Tuesday, February 24, 2009

Dog Chases Tail, Disproves God

After careful deliberation, I’ve come to the conclusion that a dog chasing its tail is the saddest thing I’ve ever seen. This would fall just behind old women falling over, and hermit girls admitting their feelings to the high school hunk only to have their feelings crushed when the high school hunk laughs at them. How could such a trivial ritual be worse than old women falling over and hermit girl rejection, you ask? Context. Why would god create an animal more capable than any other of experiencing joy, yet also give that same animal a predilection towards regularly attempting the impossible? The logic is so counterintuitive; it blows my mind.
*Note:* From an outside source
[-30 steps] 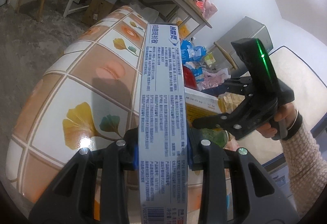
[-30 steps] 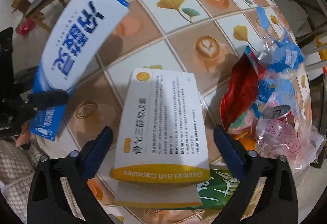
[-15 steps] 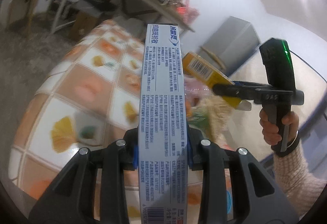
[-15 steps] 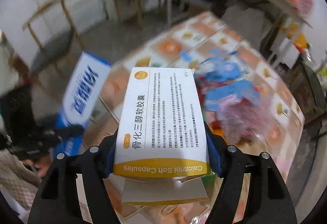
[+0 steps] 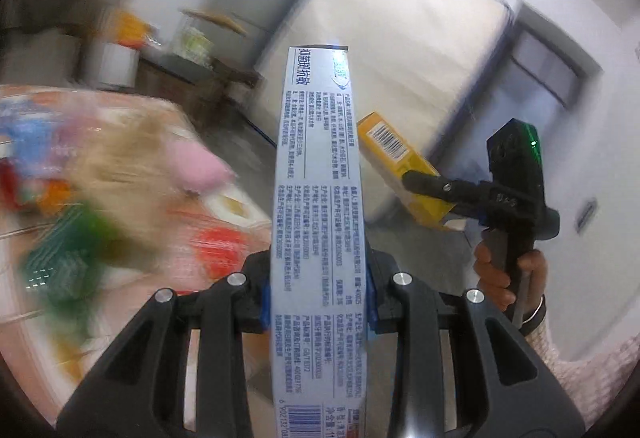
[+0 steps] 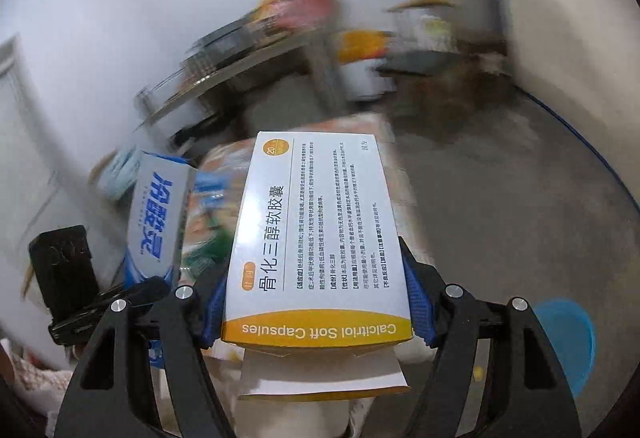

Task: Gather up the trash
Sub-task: 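Carry both boxes over the blue wastebasket and open both tools to drop them, then swing both tools back toward the table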

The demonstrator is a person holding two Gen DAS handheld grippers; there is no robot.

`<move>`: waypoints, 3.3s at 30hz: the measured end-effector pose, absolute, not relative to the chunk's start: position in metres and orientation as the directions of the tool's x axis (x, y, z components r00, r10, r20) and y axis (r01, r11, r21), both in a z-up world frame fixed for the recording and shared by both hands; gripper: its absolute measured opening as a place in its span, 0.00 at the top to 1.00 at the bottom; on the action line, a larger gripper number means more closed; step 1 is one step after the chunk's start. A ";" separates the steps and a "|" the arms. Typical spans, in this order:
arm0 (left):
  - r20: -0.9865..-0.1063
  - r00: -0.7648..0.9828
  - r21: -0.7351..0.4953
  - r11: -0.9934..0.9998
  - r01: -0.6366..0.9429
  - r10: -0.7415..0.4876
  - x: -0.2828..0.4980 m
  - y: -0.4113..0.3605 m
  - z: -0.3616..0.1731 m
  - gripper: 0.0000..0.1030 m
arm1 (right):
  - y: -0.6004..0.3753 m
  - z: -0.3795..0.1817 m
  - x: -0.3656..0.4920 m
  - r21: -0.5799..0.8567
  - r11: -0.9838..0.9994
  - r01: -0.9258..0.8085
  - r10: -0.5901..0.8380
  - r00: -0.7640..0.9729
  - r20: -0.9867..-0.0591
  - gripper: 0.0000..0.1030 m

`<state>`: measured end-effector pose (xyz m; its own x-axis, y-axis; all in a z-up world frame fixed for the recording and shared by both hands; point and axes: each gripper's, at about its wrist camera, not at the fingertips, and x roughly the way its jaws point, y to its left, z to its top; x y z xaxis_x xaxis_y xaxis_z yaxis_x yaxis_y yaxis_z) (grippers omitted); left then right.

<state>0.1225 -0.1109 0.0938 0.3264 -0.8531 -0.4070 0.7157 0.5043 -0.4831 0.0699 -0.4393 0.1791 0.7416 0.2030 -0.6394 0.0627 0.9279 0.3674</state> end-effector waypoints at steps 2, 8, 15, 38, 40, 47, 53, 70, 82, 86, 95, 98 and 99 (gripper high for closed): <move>-0.450 0.216 -0.493 0.443 0.749 -0.866 0.120 -0.158 0.087 0.70 | -0.470 0.154 0.043 0.376 0.908 0.185 0.122 0.742 -0.660 0.33; -0.604 -0.104 -0.559 0.327 0.762 -0.790 0.102 -0.303 0.027 0.70 | -0.566 0.057 -0.032 0.489 0.709 0.507 0.002 0.692 -0.721 0.33; -0.784 -0.262 -0.545 0.422 0.724 -0.563 0.099 -0.437 -0.095 0.70 | -0.636 -0.051 -0.054 0.555 0.493 0.670 0.023 0.628 -0.778 0.33; -0.809 -0.187 -0.536 0.567 0.626 -0.557 0.145 -0.491 -0.164 0.33 | -0.704 -0.160 -0.055 0.458 0.440 0.773 -0.051 0.531 -0.846 0.21; -0.809 -0.186 -0.526 0.546 0.653 -0.557 0.140 -0.485 -0.157 0.33 | -0.698 -0.147 -0.063 0.454 0.449 0.769 -0.079 0.540 -0.838 0.21; -0.780 -0.170 -0.514 0.460 0.724 -0.603 0.107 -0.449 -0.123 0.33 | -0.671 -0.087 -0.089 0.398 0.500 0.769 -0.218 0.556 -0.802 0.21; -0.737 -0.084 -0.453 0.398 0.797 -0.671 0.070 -0.404 -0.073 0.33 | -0.631 -0.018 -0.091 0.333 0.608 0.721 -0.323 0.607 -0.726 0.16; -0.626 0.345 -0.309 0.629 0.714 -0.699 0.084 -0.211 0.023 0.19 | -0.438 0.109 0.055 -0.042 0.926 0.376 -0.305 0.676 -0.671 0.06; -0.470 0.606 -0.432 0.766 0.476 -0.641 0.126 -0.032 0.047 0.08 | -0.318 0.161 0.131 0.018 1.000 0.006 0.006 0.800 -0.600 0.06; -0.446 0.600 -0.459 0.745 0.484 -0.664 0.139 -0.007 0.045 0.08 | -0.283 0.161 0.154 0.113 0.989 -0.092 0.143 0.775 -0.616 0.06; -0.504 0.654 -0.275 0.823 0.497 -0.564 0.171 0.011 0.046 0.08 | -0.213 0.141 0.220 0.169 0.924 -0.342 0.363 0.649 -0.669 0.06; -0.545 0.639 -0.230 0.830 0.509 -0.543 0.187 0.010 0.046 0.08 | -0.199 0.138 0.241 0.155 0.908 -0.389 0.379 0.603 -0.702 0.06; -0.558 0.629 -0.216 0.827 0.519 -0.541 0.193 0.007 0.044 0.08 | -0.194 0.137 0.250 0.153 0.905 -0.396 0.378 0.588 -0.715 0.06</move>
Think about it: dogs can drag us from fires, they can sense when we’re unhappy, and they even understand that chewing grass is good for indigestion. They’re some of the more intelligent animals out there. But they can’t figure out that they’ll never catch their own tail. How can tail-loving canines expect to evolve without understanding the impossibility of their task?

Ironically, this disproves both evolution and intelligent design. Surely evolution would have taken care of the tail-chasing dogs via survival of the fittest, correct? And surely, no benevolent creator would be so cruel as to keep tail-chasing an insurmountable habit of the some the humblest, happiest, most altruistic creatures out there, right?

So, no evolution, and no benevolent creator. Sad.